Complete 1H and 13C resonance assignments of a 21-amino acid glycopeptide prepared from human serum transferrin.

A 21-amino acid glycopeptide (Gp21) was isolated and purified in multi-milligram yields from commercially available human serum transferrin (HSTF) by a combination of tryptic digestion, Con A affinity chromatography, and reverse phase HPLC. The peptide chain of Gp21 contains a single N-glycosylation site to which a diantennary oligosaccharide is attached. The amino acid sequence and the glycan primary structure of Gp21 have been verified by peptide sequencing, electrospray mass spectrometry, and one-dimensional 1H NMR spectroscopy.

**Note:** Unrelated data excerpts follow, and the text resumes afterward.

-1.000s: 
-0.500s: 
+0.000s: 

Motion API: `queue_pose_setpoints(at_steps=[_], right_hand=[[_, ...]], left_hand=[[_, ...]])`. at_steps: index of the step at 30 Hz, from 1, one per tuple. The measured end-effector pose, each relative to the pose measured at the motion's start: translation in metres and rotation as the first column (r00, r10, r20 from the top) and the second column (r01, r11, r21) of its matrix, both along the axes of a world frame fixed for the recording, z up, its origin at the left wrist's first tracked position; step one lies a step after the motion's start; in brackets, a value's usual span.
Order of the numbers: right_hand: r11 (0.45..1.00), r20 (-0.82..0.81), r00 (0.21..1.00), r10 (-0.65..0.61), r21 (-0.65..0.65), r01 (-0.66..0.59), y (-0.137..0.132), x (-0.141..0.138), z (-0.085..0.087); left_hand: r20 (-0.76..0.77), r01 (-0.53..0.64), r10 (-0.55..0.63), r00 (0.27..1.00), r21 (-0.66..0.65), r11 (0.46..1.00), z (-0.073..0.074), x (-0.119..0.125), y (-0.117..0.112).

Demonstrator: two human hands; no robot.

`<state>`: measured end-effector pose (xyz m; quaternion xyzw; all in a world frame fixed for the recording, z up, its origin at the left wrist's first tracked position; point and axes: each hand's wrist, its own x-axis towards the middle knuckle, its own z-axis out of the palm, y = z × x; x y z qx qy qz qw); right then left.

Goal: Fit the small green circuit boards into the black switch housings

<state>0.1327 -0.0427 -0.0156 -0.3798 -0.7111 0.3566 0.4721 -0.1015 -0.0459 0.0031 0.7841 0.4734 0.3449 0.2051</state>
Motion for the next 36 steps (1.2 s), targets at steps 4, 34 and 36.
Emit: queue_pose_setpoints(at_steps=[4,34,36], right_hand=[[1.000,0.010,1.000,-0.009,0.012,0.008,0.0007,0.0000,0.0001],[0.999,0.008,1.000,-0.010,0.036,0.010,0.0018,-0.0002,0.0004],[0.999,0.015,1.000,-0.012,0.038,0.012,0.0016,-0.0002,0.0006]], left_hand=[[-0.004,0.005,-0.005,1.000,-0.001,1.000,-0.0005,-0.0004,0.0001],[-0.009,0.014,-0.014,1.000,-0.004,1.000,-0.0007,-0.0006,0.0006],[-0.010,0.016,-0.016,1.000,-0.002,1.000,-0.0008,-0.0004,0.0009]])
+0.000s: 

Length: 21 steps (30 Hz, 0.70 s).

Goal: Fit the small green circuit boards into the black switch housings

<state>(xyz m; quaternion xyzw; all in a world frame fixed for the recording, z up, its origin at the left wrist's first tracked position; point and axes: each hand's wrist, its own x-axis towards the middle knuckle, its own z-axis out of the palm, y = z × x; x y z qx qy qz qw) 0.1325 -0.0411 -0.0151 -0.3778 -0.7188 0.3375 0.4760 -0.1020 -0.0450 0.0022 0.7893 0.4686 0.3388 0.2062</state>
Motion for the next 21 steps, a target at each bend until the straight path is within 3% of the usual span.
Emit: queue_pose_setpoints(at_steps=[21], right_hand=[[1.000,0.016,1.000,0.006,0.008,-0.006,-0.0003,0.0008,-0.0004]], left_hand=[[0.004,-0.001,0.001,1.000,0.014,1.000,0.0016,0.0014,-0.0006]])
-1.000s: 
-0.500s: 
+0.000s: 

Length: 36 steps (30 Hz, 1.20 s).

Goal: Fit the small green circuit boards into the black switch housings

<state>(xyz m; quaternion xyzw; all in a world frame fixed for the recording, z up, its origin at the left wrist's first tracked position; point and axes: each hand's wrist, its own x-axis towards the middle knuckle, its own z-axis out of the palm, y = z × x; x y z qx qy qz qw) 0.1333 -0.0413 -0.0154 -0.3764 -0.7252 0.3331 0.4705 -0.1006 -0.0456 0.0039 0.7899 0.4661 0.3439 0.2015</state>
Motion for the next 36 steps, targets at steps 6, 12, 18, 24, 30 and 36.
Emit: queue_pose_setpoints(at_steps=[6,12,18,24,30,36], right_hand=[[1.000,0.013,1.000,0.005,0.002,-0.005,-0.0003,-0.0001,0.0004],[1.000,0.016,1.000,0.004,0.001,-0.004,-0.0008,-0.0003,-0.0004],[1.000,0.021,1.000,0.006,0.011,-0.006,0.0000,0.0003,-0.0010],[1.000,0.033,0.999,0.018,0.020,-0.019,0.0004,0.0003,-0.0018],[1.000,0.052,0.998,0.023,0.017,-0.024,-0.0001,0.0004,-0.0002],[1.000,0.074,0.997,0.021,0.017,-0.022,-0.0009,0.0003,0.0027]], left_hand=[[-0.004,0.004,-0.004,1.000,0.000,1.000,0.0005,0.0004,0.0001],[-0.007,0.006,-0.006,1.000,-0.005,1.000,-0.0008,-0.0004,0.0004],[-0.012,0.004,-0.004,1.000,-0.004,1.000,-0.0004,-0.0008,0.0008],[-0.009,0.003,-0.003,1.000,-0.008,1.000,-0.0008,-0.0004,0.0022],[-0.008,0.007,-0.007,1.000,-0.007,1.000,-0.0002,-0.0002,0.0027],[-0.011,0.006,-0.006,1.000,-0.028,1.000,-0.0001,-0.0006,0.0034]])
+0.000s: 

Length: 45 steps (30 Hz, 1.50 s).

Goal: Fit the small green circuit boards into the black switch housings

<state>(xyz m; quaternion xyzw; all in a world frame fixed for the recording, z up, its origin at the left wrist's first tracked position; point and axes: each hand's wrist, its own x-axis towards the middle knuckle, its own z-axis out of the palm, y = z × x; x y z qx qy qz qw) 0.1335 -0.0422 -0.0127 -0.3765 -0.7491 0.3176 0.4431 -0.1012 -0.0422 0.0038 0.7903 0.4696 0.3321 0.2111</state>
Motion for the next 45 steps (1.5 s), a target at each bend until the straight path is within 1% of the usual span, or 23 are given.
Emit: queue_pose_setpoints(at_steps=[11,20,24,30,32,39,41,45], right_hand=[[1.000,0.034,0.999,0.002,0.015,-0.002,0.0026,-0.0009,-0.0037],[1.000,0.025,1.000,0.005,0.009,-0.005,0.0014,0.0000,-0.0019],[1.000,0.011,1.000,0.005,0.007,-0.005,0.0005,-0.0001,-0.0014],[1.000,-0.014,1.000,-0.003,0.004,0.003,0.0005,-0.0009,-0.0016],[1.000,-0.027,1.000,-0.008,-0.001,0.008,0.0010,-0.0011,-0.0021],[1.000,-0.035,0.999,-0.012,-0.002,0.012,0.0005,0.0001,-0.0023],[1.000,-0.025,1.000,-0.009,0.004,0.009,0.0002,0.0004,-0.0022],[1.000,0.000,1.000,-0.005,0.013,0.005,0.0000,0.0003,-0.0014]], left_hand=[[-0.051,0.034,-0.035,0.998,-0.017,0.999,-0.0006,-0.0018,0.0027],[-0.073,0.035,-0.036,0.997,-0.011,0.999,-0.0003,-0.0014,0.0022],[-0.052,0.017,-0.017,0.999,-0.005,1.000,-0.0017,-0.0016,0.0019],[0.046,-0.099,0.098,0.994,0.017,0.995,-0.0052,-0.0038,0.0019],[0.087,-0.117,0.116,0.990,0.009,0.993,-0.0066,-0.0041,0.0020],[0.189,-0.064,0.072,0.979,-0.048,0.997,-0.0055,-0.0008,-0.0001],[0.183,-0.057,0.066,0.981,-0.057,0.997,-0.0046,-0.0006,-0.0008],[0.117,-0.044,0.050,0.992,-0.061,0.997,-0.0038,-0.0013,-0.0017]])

Different glycoforms were found for the glycan of Gp21 derived from two different batches of commercial HSTF. These glycoforms differ from one another in the number of NeuAc residues (ranging from 0 to 2) and/or the number of Gal residues (ranging from 1 to 2). As for the monogalacto species, in the two-dimensional nuclear Overhauser effect (NOE) spectrum of Gp21, interglycosidic NOEs were observed between Man4 in the alpha (1-->3) branch and the terminal GlcNAc beta (1-->2) residue. No interglycosidic NOE was observed between Man4' in the alpha (1-->6) branch and the terminal GlcNAc residue. These observations indicate that the terminal GlcNAc residue in the minor glycoforms of Gp21 is exclusively located in the alpha (1-->3) branch of the Gp21 glycan. The occurrence of such a carbohydrate structure in HSTF has not been reported before. The 1H and 13C NMR spectra of Gp21 have been completely assigned by two-dimensional homonuclear and heteronuclear spectroscopy. The close similarity of the 1H and 13C chemical shift values for the Gp21 glycan with the respective values for the peptide-free diantennary oligosaccharide (Wieruszeski et al., Glycoconjugate J., 6 (1989) 183-194) indicates that the 1H and 13C chemical shifts of the diantennary oligosaccharide are not perturbed by the presence of the Gp21 peptide fragment. The complete 1H and 13C resonance assignments and the full characterization of the primary structure of Gp21 will permit us to study the conformation and dynamics of the N-linked diantennary oligosaccharides while covalently attached to a polypeptide fragment.